Gipfelerlebnisse des Glaubens
In der Geschichte von der Verklärung Jesu habe ich noch ein letztes Gleichnisbild für die Begegnung mit Gott gefunden. Die Geschichte findet nicht in einer Ebene, nicht in einem Tal oder in einer Senke statt. Jesus musste erst auf einen Berg steigen. Wir wissen es, einen Berg zu besteigen, das erfordert Ausdauer und Disziplin, zumindest wenn man zu Fuß geht. Es geht nur langsam voran, Schritt für Schritt und es kostet manchen Tropfen Schweiß. Die Sehnsucht wächst, endlich oben zu sein und die Aussicht genießen zu können, einen Lohn für die Mühe zu haben.

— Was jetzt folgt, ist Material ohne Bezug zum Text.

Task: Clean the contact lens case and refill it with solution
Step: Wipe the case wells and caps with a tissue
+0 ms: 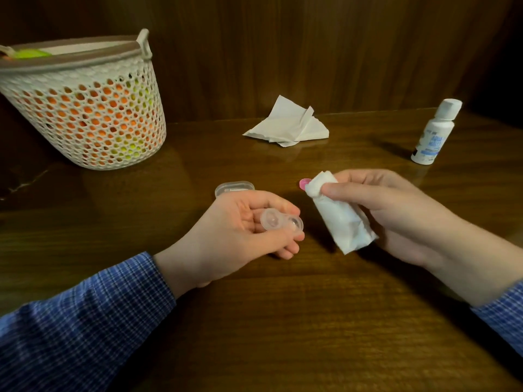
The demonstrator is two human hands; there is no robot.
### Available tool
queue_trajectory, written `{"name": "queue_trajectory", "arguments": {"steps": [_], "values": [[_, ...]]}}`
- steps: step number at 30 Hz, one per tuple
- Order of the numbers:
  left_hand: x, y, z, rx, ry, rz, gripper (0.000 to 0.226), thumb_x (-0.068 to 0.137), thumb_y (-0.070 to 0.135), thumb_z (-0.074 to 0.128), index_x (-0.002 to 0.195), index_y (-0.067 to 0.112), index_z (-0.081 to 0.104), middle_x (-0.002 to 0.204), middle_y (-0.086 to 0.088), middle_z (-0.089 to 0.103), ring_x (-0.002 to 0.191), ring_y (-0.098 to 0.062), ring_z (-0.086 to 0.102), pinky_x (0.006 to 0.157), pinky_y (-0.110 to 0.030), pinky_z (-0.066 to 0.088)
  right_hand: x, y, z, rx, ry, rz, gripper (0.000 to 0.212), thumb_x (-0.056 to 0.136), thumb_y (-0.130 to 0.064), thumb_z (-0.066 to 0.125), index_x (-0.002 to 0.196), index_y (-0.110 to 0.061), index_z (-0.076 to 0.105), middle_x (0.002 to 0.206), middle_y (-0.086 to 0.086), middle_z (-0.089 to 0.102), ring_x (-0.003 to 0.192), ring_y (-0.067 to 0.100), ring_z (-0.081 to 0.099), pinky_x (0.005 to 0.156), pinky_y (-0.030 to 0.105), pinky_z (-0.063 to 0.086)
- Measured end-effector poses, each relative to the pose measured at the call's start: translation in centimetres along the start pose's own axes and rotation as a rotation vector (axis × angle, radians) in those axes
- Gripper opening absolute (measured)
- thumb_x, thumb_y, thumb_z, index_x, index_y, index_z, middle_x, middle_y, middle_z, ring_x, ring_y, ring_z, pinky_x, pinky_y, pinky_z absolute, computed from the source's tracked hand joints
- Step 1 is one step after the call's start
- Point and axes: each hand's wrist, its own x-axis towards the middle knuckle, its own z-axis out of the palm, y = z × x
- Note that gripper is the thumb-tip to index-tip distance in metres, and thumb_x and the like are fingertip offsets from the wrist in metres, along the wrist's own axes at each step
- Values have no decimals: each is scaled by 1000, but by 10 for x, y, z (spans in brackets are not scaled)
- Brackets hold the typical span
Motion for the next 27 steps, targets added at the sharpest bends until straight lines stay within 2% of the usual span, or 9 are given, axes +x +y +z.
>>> {"name": "queue_trajectory", "arguments": {"steps": [3,5,9,14,17,19,21,24,27], "values": [[1,-2,-1,43,40,36,27,94,7,69,120,14,70,102,-6,80,90,-24,78,75,-30,63,-6,7,3,-412,191,-520,13,79,-36,81,85,-25,76,82,-6,73,73,9,67,60,16,52],[1,-2,-1,61,54,35,29,94,6,68,122,14,68,99,-6,80,87,-23,78,73,-29,63,-8,13,6,-520,167,-649,9,86,-32,74,90,-25,74,87,-6,72,80,13,67,66,18,54],[0,-4,4,161,65,42,30,95,6,68,123,17,67,91,-4,79,79,-18,78,71,-30,64,-7,22,16,-542,91,-663,5,89,-25,73,94,-23,73,89,-8,71,84,16,68,70,22,56],[-2,5,10,135,115,23,29,96,4,66,123,12,65,96,-5,79,86,-20,78,77,-34,64,-3,28,20,-447,86,-577,11,87,-16,78,94,-23,74,95,-8,69,75,15,71,60,24,57],[3,18,13,-215,64,-188,33,103,10,52,133,1,58,113,-24,74,102,-39,73,79,-40,63,-2,25,19,-523,136,-657,13,84,-17,79,96,-22,76,98,-10,71,89,14,71,72,25,60],[5,24,11,-464,31,-316,39,103,15,45,137,-2,54,115,-32,68,96,-43,71,73,-37,61,-2,23,18,-561,145,-711,13,85,-18,78,97,-20,77,99,-10,71,93,14,70,76,25,61],[6,24,9,-523,-10,-328,43,98,15,50,138,2,54,110,-25,68,84,-30,70,67,-33,61,-3,21,17,-576,148,-733,13,86,-21,77,99,-19,77,99,-10,71,94,15,70,75,26,61],[8,16,4,-521,-105,-316,48,91,14,66,136,4,56,100,-10,72,78,-19,65,64,-28,53,-4,19,16,-569,146,-739,11,88,-26,75,98,-24,77,98,-13,71,94,15,70,73,24,60],[10,7,-3,-498,-206,-279,38,92,15,55,129,7,62,95,1,74,82,-13,62,68,-25,47,-4,17,15,-558,131,-736,10,88,-27,74,97,-24,77,96,-14,71,93,15,69,73,22,58]]}}
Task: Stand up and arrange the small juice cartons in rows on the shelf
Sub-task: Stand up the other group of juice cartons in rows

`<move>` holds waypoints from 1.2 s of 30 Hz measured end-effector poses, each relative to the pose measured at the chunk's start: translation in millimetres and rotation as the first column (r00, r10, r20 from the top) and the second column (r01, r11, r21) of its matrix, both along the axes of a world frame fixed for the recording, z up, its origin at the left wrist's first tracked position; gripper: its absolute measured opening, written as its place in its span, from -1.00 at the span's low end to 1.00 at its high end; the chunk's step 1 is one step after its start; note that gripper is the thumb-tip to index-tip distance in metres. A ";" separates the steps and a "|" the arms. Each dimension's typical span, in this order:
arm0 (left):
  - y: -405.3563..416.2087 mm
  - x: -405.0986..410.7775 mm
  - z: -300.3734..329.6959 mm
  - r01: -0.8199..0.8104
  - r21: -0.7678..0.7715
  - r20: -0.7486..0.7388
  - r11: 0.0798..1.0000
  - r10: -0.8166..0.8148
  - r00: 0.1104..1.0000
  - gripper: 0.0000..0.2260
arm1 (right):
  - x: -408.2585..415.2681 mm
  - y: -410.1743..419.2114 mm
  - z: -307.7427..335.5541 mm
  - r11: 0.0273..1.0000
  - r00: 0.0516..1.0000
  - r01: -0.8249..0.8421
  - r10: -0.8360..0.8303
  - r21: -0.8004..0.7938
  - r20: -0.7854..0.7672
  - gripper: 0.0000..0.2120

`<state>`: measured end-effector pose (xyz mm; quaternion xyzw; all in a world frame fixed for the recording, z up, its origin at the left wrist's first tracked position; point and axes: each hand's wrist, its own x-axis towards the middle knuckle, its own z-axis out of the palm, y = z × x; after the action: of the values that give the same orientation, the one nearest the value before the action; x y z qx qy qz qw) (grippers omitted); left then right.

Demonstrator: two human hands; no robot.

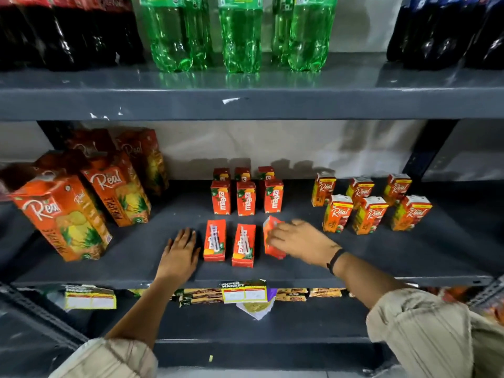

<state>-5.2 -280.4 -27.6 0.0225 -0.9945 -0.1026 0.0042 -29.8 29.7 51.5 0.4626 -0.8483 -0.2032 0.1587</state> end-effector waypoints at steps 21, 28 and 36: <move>-1.9 3.2 -12.9 0.018 0.020 -0.111 1.000 -0.016 0.994 -0.55 | -33.0 -47.7 48.3 0.274 0.341 0.940 -0.715 -0.204 0.611 -0.24; -3.0 2.5 -13.4 0.024 0.032 -0.118 0.999 -0.020 0.993 -0.56 | -49.1 -47.3 63.4 0.392 0.392 0.903 -0.582 -0.177 0.712 -0.72; -3.0 2.8 -14.3 0.021 0.035 -0.123 0.999 -0.016 0.992 -0.56 | -57.8 -33.0 70.8 0.704 0.584 0.696 -0.442 -0.141 0.681 -0.58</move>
<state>-2.5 -283.4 -42.0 0.0070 -0.9905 -0.1217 0.0641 -87.6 -3.3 122.2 0.1553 -0.9783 0.0887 -0.1046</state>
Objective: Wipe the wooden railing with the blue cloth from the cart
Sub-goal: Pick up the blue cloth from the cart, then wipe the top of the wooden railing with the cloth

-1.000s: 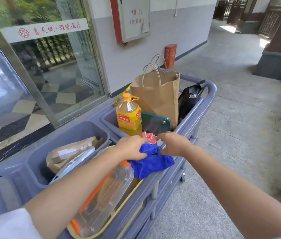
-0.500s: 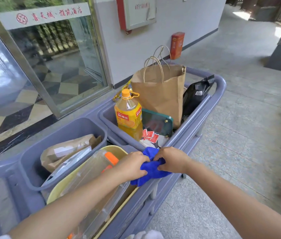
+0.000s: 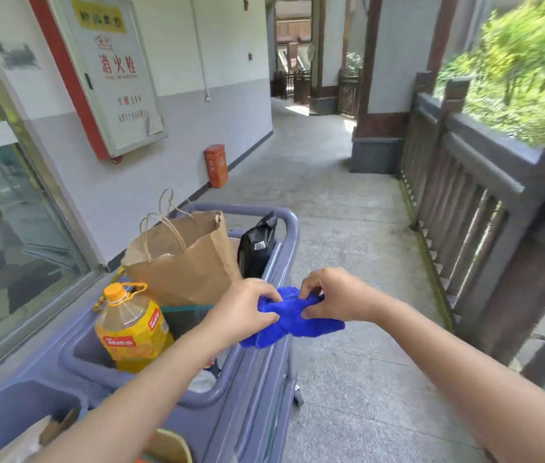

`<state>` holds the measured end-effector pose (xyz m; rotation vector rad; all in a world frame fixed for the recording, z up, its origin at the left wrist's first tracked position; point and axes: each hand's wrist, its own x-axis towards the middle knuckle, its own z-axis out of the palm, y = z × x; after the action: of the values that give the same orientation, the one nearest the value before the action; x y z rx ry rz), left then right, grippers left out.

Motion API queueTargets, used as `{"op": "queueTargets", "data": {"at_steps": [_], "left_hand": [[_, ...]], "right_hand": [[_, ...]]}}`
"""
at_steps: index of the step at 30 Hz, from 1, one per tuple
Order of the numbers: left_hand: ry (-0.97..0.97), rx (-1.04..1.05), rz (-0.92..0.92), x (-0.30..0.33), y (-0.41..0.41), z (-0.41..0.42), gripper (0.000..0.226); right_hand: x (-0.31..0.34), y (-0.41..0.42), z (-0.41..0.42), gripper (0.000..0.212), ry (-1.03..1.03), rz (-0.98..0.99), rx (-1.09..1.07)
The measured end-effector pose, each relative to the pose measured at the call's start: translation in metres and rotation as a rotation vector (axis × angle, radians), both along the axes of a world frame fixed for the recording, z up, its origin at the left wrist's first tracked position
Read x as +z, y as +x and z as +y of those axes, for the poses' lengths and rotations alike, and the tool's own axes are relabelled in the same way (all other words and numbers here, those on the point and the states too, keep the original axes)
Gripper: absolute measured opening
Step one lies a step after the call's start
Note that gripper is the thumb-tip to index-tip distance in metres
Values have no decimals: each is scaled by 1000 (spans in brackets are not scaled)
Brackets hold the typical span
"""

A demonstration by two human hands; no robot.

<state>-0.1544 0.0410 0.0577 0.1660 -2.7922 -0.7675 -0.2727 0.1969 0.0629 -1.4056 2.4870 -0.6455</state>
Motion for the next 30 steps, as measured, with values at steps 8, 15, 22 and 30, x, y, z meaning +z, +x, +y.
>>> {"op": "queueTargets", "data": {"at_steps": [8, 15, 22, 30], "left_hand": [[-12, -498, 24, 36, -103, 134, 19], [23, -923, -54, 59, -111, 310, 21], [7, -1188, -49, 65, -67, 461, 21], [57, -1474, 63, 67, -7, 593, 20]], "right_hand": [[43, -7, 175, 20, -29, 99, -497], [64, 62, 342, 22, 58, 209, -864], [73, 159, 468, 22, 86, 201, -1173], [78, 260, 562, 20, 105, 285, -1472]]}}
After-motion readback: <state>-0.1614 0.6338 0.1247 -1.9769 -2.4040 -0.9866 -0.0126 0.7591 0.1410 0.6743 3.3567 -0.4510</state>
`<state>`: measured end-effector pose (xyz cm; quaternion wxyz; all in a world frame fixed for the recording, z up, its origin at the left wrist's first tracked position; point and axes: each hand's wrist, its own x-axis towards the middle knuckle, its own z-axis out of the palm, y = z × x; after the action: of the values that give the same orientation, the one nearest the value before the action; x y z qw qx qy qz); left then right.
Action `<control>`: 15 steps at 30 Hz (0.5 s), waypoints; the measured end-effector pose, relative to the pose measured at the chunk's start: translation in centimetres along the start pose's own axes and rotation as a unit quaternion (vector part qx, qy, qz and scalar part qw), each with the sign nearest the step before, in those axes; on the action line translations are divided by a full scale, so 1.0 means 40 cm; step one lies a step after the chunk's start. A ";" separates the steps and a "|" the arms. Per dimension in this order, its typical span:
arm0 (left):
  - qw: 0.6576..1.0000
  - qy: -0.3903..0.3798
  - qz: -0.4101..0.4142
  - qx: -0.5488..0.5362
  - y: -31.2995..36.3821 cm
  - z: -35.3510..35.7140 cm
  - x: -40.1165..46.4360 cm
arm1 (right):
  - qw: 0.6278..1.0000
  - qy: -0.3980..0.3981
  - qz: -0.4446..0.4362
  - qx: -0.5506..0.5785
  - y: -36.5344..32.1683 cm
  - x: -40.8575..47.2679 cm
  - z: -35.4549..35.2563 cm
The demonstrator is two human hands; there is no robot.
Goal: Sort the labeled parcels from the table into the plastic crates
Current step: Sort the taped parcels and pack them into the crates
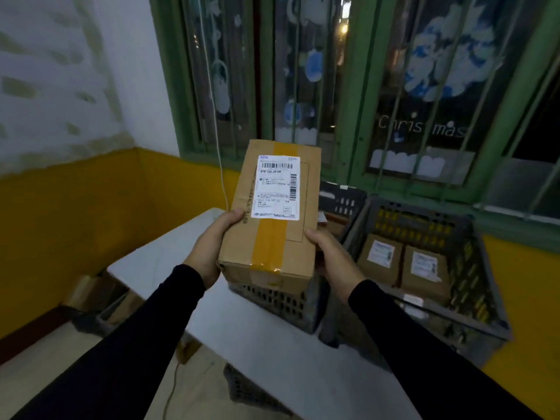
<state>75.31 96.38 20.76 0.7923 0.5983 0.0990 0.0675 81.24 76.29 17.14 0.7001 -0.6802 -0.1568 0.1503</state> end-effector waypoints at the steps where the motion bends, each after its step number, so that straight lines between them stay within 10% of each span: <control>1: 1.000 -0.011 -0.005 0.002 0.005 0.003 0.051 | 1.000 0.008 -0.003 0.010 0.000 0.050 -0.009; 15: 0.963 -0.092 -0.110 0.227 -0.069 0.096 0.701 | 0.979 0.130 0.127 -0.098 0.086 0.541 -0.187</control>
<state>103.44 98.37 16.97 0.6438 0.7516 0.1033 -0.0995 104.02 78.81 13.83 0.6199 -0.7734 0.0089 0.1323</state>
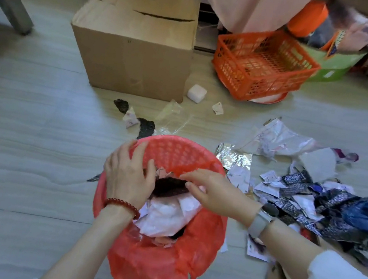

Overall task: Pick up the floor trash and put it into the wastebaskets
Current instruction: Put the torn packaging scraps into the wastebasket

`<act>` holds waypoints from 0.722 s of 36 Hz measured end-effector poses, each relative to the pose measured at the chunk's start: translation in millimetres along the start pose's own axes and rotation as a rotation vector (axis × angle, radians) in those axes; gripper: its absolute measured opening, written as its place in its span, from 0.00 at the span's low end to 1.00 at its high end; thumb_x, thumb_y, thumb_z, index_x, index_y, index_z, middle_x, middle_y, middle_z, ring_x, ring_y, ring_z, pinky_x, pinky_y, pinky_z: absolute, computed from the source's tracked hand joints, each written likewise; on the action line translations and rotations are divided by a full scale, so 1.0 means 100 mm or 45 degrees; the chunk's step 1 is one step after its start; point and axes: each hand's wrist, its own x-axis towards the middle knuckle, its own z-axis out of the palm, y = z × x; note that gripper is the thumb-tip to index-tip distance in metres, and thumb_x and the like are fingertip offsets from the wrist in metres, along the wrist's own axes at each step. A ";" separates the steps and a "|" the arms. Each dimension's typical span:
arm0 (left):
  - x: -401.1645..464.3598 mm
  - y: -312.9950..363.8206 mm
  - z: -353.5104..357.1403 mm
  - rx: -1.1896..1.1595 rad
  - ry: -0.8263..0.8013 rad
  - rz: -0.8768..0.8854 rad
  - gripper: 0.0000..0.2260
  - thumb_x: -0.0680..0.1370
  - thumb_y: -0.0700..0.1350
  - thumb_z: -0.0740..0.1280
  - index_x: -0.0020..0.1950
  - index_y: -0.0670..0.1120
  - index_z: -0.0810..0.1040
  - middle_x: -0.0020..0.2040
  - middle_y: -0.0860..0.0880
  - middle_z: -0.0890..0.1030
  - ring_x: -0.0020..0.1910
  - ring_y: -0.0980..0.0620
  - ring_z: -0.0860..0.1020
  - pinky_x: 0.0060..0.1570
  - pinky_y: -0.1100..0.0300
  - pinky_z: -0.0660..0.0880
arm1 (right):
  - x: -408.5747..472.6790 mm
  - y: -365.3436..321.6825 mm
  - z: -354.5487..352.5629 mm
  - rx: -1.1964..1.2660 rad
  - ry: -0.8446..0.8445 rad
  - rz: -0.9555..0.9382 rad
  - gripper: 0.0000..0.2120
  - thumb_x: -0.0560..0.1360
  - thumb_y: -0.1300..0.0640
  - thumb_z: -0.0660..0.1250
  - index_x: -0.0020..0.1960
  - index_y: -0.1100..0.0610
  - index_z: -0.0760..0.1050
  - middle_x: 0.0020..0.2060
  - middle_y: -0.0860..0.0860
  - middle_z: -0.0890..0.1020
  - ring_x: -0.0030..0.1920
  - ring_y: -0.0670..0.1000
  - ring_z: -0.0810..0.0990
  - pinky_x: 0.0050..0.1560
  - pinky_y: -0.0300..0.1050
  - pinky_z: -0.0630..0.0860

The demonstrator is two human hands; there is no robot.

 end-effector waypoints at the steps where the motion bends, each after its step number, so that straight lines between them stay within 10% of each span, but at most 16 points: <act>1: 0.02 0.18 0.03 -0.065 -0.018 0.069 0.23 0.72 0.52 0.54 0.61 0.44 0.75 0.58 0.41 0.75 0.57 0.39 0.74 0.56 0.44 0.70 | -0.12 0.08 -0.13 0.048 0.094 0.025 0.14 0.79 0.57 0.58 0.62 0.55 0.75 0.58 0.51 0.80 0.58 0.49 0.76 0.60 0.42 0.70; 11: -0.61 2.31 1.14 -0.221 -0.596 0.729 0.16 0.76 0.46 0.58 0.61 0.44 0.73 0.58 0.43 0.74 0.56 0.41 0.73 0.54 0.48 0.72 | -2.02 1.47 -0.82 0.285 0.480 0.602 0.13 0.79 0.56 0.57 0.61 0.54 0.75 0.53 0.47 0.80 0.52 0.45 0.77 0.52 0.37 0.72; 20: -1.94 3.07 2.50 0.151 -1.163 1.040 0.17 0.78 0.47 0.58 0.66 0.48 0.65 0.64 0.46 0.68 0.62 0.44 0.67 0.56 0.48 0.71 | -4.02 2.88 0.31 0.275 0.631 1.172 0.12 0.78 0.60 0.58 0.57 0.58 0.76 0.55 0.55 0.78 0.57 0.55 0.75 0.55 0.46 0.71; 26: -2.63 2.94 3.06 0.540 -1.241 1.038 0.34 0.74 0.63 0.60 0.74 0.59 0.47 0.77 0.49 0.43 0.75 0.44 0.40 0.70 0.37 0.43 | -4.50 3.25 1.28 -0.155 0.471 1.256 0.24 0.63 0.47 0.69 0.57 0.54 0.77 0.53 0.57 0.78 0.57 0.61 0.73 0.45 0.56 0.78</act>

Ähnlich ist es mit dem Gebet oder mit der Begegnung mit Gott. Es erfordert Ausdauer und Disziplin. Nicht jede Sehnsucht wird sofort gestillt. Nicht jedes Gebet wird sogleich erhört. Nicht jede Annäherung an Gott findet Erfüllung in einer tatsächlichen Begegnung. Doch wie beim Besteigen eines Berges leben wir von der Gewissheit, dass der Blick von da oben ein anderer sein wird. In der Begegnung mit Gott gewinnen wir eine neue Sicht auf das Leben.
Die Geschichte von der Verklärung Jesu ist eine Ermutigung für uns, im Gebet und in der bewussten Hinwendung zu Gott immer wieder die Begegnung mit ihm zu suchen. Wer sich seiner Liebe öffnet, wer Gottes Zuwendung und sein Ja für sich gelten lässt, macht die Erfahrung, dass der Glanz Gottes in eigenen Leben aufleuchtet, selbst in einem Leben, das von Leid und schwerer Zeit geprägt ist. Wer sich Gottes Ja gelten lässt, wird dankbar für die Momente, in denen er oder sie das ganz deutlich und bewusst spüren darf. Die Dankbarkeit überwiegt die Angst um den Verlust und die Dankbarkeit ermöglicht eine Erinnerung, die Zuversicht und Hoffnung schenkt. Amen.